Non blocking function that preserves order - java

I have the following method:
void store(SomeObject o) {
}
The idea of this method is to store o to a permanent storage but the function should not block. I.e. I can not/must not do the actual storage in the same thread that called store.
I can not also start a thread and store the object from the other thread because store might be called a "huge" amount of times and I don't want to start spawning threads.
So I options which I don't see how they can work well:
1) Use a thread pool (Executor family)
2) In store store the object in an array list and return. When the array list reaches e.g. 1000 (random number) then start another thread to "flush" the array list to storage. But I would still possibly have the problem of too many threads (thread pool?)
So in both cases the only requirement I have is that I store persistantly the objects in exactly the same order that was passed to store. And using multiple threads mixes things up.
How can this be solved?
How can I ensure:
1) Non blocking store
2) Accurate insertion order
3) I don't care about any storage guarantees. If e.g. something crashes I don't care about losing data e.g. cached in the array list before storing them.

I would use a SingleThreadExecutor and a BlockingQueue.
SingleThreadExecutor as the name sais has one single Thread. Use it to poll from the Queue and persist objects, blocking if empty.
You can add not blocking to the queue in your store method.
EDIT
Actually, you do not even need that extra Queue - JavaDoc of newSingleThreadExecutor sais:
Creates an Executor that uses a single worker thread operating off an unbounded queue. (Note however that if this single thread terminates due to a failure during execution prior to shutdown, a new one will take its place if needed to execute subsequent tasks.) Tasks are guaranteed to execute sequentially, and no more than one task will be active at any given time. Unlike the otherwise equivalent newFixedThreadPool(1) the returned executor is guaranteed not to be reconfigurable to use additional threads.
So I think it's exactly what you need.
private final ExecutorService persistor = Executors.newSingleThreadExecutor();
public void store( final SomeObject o ){
persistor.submit( new Runnable(){
#Override public void run(){
// your persist-code here.
}
} );
}
The advantage of using a Runnable that has a quasi-endless-loop and using an extra queue would be the possibility to code some "Burst"-functionality. For example you could make it wait to persist only when 10 elements are in queue or the oldest element has been added at least 1 minute ago ...

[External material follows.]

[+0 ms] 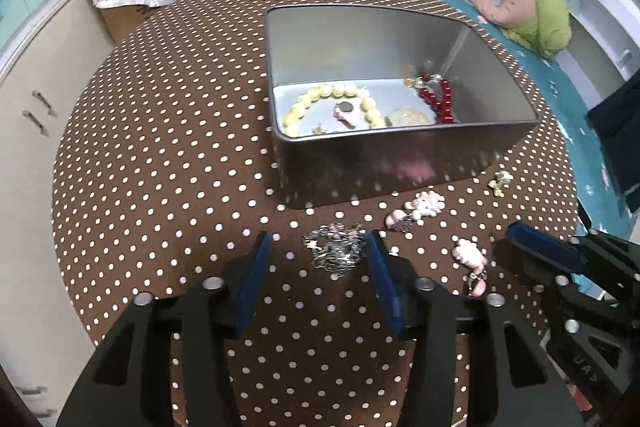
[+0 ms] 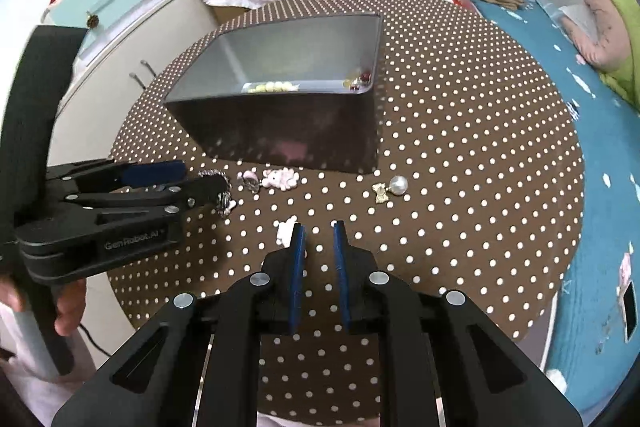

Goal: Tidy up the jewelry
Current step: 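Grasp the pink-and-white charm with the right tool while the left tool grasps the silver chain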

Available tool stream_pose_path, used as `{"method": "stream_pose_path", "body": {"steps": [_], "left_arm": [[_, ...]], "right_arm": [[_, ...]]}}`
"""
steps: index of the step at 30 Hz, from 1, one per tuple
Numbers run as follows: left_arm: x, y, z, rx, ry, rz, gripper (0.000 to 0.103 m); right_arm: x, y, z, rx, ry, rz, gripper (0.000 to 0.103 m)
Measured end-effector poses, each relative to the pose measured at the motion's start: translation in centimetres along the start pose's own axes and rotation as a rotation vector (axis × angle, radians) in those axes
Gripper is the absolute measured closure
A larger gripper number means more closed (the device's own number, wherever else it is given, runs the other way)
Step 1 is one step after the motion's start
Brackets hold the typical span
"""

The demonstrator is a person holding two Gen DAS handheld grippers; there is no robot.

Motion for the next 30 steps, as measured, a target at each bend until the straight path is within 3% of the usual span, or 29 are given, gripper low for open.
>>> {"method": "stream_pose_path", "body": {"steps": [2, 4, 8, 10, 12, 16, 19, 21, 23, 24, 26, 30], "left_arm": [[-0.3, -0.2, -0.1, -0.01, -0.009, -0.044, 0.086], [-0.7, -0.3, -0.4, -0.017, -0.006, -0.051, 0.093], [-1.1, -0.3, -0.5, -0.014, -0.018, -0.045, 0.096], [-1.4, -0.3, -0.6, -0.014, -0.026, -0.042, 0.096], [-2.2, -0.5, -0.9, -0.014, -0.036, -0.038, 0.096], [-3.2, -0.7, -1.4, -0.012, -0.047, -0.032, 0.096], [-3.7, -0.9, -1.7, -0.004, -0.049, -0.015, 0.096], [-4.3, -1.3, -2.1, 0.0, -0.052, -0.02, 0.096], [-5.2, -2.1, -2.9, 0.009, -0.053, -0.021, 0.096], [-5.3, -2.3, -2.9, 0.013, -0.054, -0.02, 0.096], [-5.7, -2.7, -3.0, 0.02, -0.06, -0.023, 0.096], [-6.0, -3.3, -3.2, 0.032, -0.067, -0.032, 0.096]], "right_arm": [[-0.3, 0.3, -0.1, -0.013, -0.001, 0.01, 0.086], [-0.7, 0.4, -0.2, -0.015, -0.009, 0.009, 0.086], [-1.3, 0.1, -0.2, -0.009, -0.015, 0.021, 0.085], [-1.5, 0.1, -0.2, -0.011, -0.017, 0.018, 0.075], [-1.5, -0.1, -0.2, -0.004, -0.016, 0.011, 0.044], [-2.4, -0.5, 0.1, 0.027, -0.08, 0.011, 0.044], [-3.2, 0.3, 0.1, 0.007, -0.109, 0.02, 0.047], [-3.9, 1.8, -0.3, -0.034, -0.146, 0.001, 0.062], [-4.7, 2.0, -0.8, -0.001, -0.205, -0.049, 0.073], [-5.0, 2.1, -0.8, -0.003, -0.217, -0.052, 0.087], [-4.9, 2.2, -0.7, -0.01, -0.202, -0.016, 0.09], [-4.5, 2.2, -0.2, -0.005, -0.182, -0.044, 0.09]]}}
Point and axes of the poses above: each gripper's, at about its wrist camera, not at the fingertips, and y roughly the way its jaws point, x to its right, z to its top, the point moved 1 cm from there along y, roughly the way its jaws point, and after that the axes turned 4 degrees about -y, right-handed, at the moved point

I suggest using a Chronicle-Queue which is a library I designed.
It allows you to write in the current thread without blocking. It was originally designed for low latency trading systems. For small messages it takes around 300 ns to write a message.
You don't need to use a back ground thread, or a on heap queue and it doesn't wait for the data to be written to disk by default. It also ensures consistent order for all readers. If the program dies at any point after you call finish() the message is not lost. (Unless the OS crashes/loses power) It also supports replication to avoid data loss.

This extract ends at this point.